> [Working data]:

┄┄┄┄┄┄┄┄┄┄

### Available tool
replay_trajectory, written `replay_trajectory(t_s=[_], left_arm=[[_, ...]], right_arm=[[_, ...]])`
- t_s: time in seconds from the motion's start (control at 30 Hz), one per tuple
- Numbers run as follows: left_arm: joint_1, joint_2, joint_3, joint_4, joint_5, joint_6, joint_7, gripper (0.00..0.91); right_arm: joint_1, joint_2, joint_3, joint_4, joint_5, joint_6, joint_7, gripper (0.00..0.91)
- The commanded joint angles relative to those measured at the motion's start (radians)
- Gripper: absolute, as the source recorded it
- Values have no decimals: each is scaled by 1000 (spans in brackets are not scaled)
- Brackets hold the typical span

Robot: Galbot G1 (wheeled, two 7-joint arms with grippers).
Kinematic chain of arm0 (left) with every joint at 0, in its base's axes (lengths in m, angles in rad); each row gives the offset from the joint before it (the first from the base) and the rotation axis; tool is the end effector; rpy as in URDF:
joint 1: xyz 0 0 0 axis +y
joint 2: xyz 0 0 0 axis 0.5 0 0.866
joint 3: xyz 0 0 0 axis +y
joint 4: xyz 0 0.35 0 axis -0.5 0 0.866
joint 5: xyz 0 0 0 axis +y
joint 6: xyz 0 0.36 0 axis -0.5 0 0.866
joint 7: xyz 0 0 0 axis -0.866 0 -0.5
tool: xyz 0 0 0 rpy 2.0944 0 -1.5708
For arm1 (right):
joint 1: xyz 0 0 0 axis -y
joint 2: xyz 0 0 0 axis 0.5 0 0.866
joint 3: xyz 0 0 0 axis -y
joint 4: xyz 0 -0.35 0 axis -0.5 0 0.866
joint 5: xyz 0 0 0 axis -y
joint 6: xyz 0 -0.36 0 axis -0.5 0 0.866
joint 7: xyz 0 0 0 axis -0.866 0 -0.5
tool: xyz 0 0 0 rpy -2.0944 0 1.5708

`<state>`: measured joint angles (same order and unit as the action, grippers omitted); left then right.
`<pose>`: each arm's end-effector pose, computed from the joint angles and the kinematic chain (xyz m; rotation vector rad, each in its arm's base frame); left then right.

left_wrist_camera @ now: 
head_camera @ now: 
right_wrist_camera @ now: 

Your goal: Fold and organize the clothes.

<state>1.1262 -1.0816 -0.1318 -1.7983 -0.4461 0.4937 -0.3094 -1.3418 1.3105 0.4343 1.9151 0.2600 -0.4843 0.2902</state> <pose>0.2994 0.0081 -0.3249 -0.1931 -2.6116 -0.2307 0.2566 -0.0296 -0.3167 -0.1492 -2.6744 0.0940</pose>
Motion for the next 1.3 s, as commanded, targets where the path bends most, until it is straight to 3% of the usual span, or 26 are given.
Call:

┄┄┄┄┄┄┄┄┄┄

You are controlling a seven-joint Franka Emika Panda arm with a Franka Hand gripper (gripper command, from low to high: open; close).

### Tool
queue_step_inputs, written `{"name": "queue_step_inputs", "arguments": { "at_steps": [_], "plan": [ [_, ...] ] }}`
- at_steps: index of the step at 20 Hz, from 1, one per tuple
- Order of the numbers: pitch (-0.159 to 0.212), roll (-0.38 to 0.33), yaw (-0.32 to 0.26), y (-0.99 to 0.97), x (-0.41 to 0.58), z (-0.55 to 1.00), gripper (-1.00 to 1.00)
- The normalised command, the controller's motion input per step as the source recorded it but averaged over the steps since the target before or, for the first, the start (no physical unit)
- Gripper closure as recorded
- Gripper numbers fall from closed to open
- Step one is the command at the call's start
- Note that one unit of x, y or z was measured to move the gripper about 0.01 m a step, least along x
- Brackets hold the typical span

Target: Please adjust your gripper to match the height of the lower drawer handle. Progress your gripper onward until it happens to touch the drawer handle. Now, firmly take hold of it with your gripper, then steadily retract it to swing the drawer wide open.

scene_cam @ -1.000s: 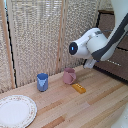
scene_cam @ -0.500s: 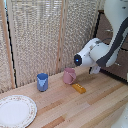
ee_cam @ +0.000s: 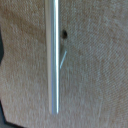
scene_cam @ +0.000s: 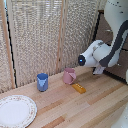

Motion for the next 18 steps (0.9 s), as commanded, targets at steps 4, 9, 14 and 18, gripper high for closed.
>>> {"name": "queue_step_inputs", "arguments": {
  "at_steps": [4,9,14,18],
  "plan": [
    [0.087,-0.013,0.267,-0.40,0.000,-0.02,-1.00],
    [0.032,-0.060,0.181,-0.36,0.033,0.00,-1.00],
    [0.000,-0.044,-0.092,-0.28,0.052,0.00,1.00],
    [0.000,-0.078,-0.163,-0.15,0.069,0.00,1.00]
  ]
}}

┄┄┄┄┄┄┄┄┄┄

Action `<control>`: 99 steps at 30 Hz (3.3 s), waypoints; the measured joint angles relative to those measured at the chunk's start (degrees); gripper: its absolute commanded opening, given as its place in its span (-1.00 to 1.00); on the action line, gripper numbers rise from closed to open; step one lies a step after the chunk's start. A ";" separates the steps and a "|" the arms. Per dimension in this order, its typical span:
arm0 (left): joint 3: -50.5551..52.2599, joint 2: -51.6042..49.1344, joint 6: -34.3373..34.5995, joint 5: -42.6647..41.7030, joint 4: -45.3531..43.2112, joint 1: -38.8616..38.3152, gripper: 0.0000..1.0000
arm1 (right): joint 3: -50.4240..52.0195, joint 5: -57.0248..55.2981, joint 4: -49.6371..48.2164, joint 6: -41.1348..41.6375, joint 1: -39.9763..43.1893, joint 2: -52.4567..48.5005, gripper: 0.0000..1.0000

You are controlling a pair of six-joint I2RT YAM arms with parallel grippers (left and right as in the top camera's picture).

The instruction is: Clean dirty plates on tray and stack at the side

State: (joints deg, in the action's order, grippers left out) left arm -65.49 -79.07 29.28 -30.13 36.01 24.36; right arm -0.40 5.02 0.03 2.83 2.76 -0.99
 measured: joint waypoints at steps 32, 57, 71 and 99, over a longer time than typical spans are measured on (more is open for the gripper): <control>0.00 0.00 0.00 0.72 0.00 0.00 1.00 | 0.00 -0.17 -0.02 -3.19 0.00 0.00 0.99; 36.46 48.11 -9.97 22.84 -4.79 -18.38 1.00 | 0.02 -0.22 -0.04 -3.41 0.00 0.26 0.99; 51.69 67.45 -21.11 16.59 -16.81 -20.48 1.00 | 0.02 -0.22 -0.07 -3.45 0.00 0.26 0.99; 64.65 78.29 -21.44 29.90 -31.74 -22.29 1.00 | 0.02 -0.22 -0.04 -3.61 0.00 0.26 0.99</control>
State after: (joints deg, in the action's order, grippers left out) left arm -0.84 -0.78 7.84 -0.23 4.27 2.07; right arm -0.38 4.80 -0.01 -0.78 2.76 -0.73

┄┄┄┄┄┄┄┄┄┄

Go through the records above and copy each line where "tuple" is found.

> [Answer box]:
- t_s: time in seconds from the motion's start (control at 30 Hz), one per tuple
- at_steps: index of the step at 20 Hz, from 1, one per tuple

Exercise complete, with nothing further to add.